By switching to Gunicorn for production, you can significantly improve the throughput and responsiveness of your Flask application, preparing it to efficiently handle real-world traffic.

Enable caching to reduce load.

Caching is one of the best ways to improve Flask performance by reducing overhead. Here, you add Flask-Caching to cache the result of the slow path.

Install and configure Flask-Caching with Redis

Install the necessary packages:

root@ubuntu:~# pip install Flask-Caching redis

Update app.py to add cache to slow/path

Open the editor and update the app.py file with the following command:

root@ubuntu:~# nano app.py

from flask_caching import Cache
app = Flask(__name__)
# Configure Flask-Caching with Redis
app.config['CACHE_TYPE'] = 'redis'
app.config['CACHE_REDIS_HOST'] = 'localhost'
app.config['CACHE_REDIS_PORT'] = 6379
cache = Cache(app)
@app.route('/slow')
@cache.cached(timeout=60)
def slow():
import time
time.sleep(2) # Simulate a slow response
return jsonify(message="This request was slow!")

After the first request to /slow, subsequent requests are served from the cache within 60 seconds, bypassing the time.sleep() function. This reduces server load and increases response speed.

Note: For this tutorial, we are using localhost as the Redis host. However, in a production environment, it is recommended to use a managed Redis service such as DigitalOcean Managed Redis. This provides better scalability, reliability, and security for your storage needs. You can learn more about integrating DigitalOcean Managed Redis into a production-level application in this tutorial on Storage Using DigitalOcean Redis on the Application Platform.

To check if data is being cached, we run the following commands for the /slow endpoint.

This is the first request to the /slow endpoint. After this request completes, the result of the /slow route is cached.

root@ubuntu:~# time curl http://127.0.0.1:5000/slow

Output
{"message":"This request was slow!"}
curl http://127.0.0.1:5000/slow 0.00s user 0.01s system 0% cpu 2.023 total

This is a subsequent request to the /slow endpoint within 60 seconds:

root@ubuntu:~# time curl http://127.0.0.1:5000/slow

Output
{"message":"This request was slow!"}
curl http://127.0.0.1:5000/slow 0.00s user 0.00s system 0% cpu 0.015 total

Optimize database queries

Database queries can often become a performance bottleneck. In this section, you will simulate database query optimization using SQLAlchemy and join pooling.

Simulating a database query with join aggregation

First, let's install SQLAlchemy.

root@ubuntu:~# pip install Flask-SQLAlchemy

Update app.py to configure connection integration.

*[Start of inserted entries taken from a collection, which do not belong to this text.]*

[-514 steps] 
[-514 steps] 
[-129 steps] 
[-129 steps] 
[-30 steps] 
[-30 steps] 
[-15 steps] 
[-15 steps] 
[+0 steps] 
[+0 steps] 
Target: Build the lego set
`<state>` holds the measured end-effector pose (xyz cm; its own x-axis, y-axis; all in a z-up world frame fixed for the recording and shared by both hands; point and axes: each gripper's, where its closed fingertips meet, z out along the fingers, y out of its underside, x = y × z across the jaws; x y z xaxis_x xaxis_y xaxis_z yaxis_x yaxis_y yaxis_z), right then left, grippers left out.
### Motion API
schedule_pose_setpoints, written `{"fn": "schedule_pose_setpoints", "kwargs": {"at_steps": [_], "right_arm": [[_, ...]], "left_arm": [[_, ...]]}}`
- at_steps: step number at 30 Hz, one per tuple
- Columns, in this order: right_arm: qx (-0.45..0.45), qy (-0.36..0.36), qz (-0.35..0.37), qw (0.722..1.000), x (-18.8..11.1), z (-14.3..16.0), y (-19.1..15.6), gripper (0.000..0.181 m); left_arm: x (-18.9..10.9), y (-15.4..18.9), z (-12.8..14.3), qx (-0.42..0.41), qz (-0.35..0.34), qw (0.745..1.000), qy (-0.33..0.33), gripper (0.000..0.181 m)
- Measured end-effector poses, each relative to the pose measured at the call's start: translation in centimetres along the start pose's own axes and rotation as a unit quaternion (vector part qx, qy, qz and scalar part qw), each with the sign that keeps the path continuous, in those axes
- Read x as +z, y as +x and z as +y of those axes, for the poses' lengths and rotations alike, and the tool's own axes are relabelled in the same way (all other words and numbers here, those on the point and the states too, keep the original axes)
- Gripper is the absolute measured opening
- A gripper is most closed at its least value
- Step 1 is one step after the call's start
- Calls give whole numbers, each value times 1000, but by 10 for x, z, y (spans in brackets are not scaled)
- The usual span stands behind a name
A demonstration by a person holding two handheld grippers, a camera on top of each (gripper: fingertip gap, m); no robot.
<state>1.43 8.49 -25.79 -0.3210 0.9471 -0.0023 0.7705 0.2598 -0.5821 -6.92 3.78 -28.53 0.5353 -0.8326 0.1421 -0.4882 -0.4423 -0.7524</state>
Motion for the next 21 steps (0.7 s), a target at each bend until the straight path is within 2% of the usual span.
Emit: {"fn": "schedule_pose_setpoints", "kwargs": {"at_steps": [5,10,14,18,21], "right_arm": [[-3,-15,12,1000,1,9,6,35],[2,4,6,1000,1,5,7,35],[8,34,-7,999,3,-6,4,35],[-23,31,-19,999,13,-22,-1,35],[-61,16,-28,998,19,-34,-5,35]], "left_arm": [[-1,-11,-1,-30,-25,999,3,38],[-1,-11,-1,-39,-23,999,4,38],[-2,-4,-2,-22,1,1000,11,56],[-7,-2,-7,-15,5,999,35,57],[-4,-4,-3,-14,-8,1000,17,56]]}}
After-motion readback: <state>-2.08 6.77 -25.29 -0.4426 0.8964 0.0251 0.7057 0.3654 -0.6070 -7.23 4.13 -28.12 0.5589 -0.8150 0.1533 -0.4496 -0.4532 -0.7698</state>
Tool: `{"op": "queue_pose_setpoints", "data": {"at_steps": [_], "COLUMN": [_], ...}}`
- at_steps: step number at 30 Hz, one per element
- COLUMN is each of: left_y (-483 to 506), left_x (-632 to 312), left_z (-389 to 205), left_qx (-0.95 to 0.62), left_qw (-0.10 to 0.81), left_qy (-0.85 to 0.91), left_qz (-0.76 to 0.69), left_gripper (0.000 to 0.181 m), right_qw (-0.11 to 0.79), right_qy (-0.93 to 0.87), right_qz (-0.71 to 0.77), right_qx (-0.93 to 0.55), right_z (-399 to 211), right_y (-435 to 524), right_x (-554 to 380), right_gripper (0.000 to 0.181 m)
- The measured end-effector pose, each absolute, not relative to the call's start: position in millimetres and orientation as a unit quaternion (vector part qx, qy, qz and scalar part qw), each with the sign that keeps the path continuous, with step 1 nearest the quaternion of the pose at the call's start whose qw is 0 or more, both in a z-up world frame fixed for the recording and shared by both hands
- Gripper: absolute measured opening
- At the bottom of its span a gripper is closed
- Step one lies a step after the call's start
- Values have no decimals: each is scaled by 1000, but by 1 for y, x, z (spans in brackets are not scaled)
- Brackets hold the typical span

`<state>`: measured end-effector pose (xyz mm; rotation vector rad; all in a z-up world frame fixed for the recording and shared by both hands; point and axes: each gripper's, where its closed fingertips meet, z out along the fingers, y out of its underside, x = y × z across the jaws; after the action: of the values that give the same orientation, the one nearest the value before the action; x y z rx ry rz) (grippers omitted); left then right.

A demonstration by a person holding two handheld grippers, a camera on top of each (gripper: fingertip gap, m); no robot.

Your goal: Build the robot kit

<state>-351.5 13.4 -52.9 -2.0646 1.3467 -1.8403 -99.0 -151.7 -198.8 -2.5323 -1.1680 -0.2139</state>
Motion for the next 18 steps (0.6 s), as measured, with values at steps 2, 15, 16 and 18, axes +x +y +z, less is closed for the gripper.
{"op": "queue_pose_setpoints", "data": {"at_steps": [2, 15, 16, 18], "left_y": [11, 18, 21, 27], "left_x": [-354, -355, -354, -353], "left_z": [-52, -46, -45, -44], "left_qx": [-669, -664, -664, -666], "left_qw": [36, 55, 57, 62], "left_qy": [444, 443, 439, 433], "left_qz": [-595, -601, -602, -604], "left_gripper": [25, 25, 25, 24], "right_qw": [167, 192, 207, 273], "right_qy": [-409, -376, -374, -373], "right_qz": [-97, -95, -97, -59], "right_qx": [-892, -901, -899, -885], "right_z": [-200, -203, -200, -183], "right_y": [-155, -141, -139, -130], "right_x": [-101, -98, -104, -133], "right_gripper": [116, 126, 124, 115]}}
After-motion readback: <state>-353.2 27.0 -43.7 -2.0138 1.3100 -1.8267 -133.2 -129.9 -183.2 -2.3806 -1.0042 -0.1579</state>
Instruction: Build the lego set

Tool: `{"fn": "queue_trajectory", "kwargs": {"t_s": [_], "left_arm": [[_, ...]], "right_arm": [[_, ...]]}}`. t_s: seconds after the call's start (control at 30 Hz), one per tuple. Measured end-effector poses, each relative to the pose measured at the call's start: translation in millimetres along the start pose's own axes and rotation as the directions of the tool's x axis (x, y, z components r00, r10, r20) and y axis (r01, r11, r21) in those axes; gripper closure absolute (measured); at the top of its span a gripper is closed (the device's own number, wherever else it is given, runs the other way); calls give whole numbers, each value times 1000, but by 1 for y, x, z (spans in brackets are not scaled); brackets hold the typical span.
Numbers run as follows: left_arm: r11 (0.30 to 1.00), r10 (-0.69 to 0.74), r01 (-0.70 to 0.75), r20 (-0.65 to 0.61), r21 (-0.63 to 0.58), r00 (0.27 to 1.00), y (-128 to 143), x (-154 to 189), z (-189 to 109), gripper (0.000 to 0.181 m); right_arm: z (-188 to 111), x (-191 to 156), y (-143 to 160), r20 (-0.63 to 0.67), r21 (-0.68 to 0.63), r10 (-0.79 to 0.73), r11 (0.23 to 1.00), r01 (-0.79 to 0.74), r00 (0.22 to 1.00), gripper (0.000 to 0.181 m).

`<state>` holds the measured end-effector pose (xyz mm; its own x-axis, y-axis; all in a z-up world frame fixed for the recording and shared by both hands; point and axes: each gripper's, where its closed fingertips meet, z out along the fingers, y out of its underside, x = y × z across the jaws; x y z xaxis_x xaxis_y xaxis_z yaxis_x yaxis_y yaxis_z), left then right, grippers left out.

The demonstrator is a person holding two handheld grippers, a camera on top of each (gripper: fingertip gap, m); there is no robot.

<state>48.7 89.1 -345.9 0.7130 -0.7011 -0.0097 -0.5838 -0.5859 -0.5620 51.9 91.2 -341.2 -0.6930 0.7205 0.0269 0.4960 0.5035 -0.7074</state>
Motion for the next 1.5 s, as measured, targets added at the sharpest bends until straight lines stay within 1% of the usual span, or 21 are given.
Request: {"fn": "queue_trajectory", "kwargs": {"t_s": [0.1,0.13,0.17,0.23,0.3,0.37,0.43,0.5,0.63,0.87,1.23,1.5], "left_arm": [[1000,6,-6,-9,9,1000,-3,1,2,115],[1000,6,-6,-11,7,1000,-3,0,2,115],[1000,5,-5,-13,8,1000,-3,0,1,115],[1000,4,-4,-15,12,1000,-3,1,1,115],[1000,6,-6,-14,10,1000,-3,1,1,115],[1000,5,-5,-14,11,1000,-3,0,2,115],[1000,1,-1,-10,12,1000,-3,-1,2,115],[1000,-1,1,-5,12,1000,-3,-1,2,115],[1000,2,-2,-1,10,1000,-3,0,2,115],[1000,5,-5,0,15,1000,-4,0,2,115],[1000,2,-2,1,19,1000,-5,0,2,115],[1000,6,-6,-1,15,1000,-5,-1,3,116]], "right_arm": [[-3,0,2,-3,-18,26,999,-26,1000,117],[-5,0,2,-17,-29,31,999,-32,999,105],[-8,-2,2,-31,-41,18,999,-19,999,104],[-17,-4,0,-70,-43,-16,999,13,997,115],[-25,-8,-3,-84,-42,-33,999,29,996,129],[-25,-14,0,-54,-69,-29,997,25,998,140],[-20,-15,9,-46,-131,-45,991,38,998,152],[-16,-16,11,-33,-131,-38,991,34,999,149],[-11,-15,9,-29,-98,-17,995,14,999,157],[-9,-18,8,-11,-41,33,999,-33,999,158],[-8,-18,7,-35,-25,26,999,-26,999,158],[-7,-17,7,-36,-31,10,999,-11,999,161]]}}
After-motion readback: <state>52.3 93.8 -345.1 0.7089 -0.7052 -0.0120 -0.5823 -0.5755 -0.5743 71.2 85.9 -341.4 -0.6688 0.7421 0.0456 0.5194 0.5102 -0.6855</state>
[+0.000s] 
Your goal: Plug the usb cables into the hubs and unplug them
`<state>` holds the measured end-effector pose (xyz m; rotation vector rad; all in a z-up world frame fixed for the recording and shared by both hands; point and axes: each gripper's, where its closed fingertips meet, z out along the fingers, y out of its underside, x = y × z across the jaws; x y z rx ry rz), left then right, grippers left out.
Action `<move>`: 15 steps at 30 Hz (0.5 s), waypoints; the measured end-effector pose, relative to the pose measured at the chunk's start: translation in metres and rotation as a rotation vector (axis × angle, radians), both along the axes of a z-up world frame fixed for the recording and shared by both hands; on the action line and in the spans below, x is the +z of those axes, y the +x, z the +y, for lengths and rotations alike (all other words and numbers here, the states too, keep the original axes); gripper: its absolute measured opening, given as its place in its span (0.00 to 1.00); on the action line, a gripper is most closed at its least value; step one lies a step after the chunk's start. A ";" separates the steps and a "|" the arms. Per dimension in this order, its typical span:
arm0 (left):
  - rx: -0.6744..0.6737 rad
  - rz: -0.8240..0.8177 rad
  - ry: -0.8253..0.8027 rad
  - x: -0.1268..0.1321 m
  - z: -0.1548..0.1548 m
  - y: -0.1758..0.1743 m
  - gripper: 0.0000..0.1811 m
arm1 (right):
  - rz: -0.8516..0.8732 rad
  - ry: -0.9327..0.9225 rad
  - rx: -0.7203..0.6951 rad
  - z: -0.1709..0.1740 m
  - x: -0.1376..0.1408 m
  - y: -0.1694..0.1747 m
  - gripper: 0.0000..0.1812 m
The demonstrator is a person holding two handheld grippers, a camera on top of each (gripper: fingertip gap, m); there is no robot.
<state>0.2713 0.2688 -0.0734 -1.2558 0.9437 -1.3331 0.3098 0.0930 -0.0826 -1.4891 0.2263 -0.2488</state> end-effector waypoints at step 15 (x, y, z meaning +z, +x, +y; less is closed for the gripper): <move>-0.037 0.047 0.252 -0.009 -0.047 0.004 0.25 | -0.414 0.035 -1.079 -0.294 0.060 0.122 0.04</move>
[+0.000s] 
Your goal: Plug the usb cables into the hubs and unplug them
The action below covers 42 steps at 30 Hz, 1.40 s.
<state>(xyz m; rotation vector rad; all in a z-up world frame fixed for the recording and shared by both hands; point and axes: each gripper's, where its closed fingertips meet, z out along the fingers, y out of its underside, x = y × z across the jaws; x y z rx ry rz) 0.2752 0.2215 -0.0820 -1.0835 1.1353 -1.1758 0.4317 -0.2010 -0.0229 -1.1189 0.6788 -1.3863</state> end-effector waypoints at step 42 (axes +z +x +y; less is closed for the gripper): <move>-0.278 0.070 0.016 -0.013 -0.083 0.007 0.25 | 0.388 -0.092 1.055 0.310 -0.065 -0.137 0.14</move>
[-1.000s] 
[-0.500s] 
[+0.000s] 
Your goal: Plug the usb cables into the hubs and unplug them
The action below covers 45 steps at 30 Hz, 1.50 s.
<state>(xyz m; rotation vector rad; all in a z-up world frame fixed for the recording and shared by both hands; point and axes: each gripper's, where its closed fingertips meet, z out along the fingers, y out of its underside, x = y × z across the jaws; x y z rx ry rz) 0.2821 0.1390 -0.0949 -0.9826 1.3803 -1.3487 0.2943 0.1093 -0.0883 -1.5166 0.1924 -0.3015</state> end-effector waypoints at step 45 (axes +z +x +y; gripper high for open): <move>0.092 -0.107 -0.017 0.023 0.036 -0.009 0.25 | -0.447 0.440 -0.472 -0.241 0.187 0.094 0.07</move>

rom flask_sqlalchemy import SQLAlchemy
from sqlalchemy import text
# Simulate an intensive database operation
app.config['SQLALCHEMY_DATABASE_URI'] = 'sqlite:///test.db'
app.config['SQLALCHEMY_TRACK_MODIFICATIONS'] = False
app.config['SQLALCHEMY_POOL_SIZE'] = 5 # Connection pool size
db = SQLAlchemy(app)
@app.route('/db1')
def db_operation_pooling():
# Simulate a database query
result = db.session.execute(text('SELECT 1')).fetchall()
return jsonify(result=str(result))

Now, when we execute the curl request to the db1 path, we should see the following output:

root@ubuntu:~# curl http://127.0.0.1:5000/db1

output
{"result":"[(1,)]"}

You can significantly optimize the performance of your Flask application by implementing connection pooling in a production environment. Connection pooling allows the application to reuse existing database connections instead of creating new connections for each request. This reduces the overhead of creating new connections, resulting in faster response times and improved scalability.

The SQLALCHEMY_POOL_SIZE configuration we set earlier limits the number of connections in the pool. You should adjust this value in a production environment based on your specific needs and server capabilities. Additionally, you may want to consider other integration options such as SQLALCHEMY_MAX_OVERFLOW to allow additional connections if the pool is full and SQLALCHEMY_POOL_TIMEOUT to specify how long a request should wait for a connection.

Remember, while our example uses SQLite for simplicity, in a real-world scenario, you're likely using a more robust database like PostgreSQL or MySQL. These databases have their own connection pooling mechanisms that can be used in conjunction with SQLAlchemy's integration for better performance.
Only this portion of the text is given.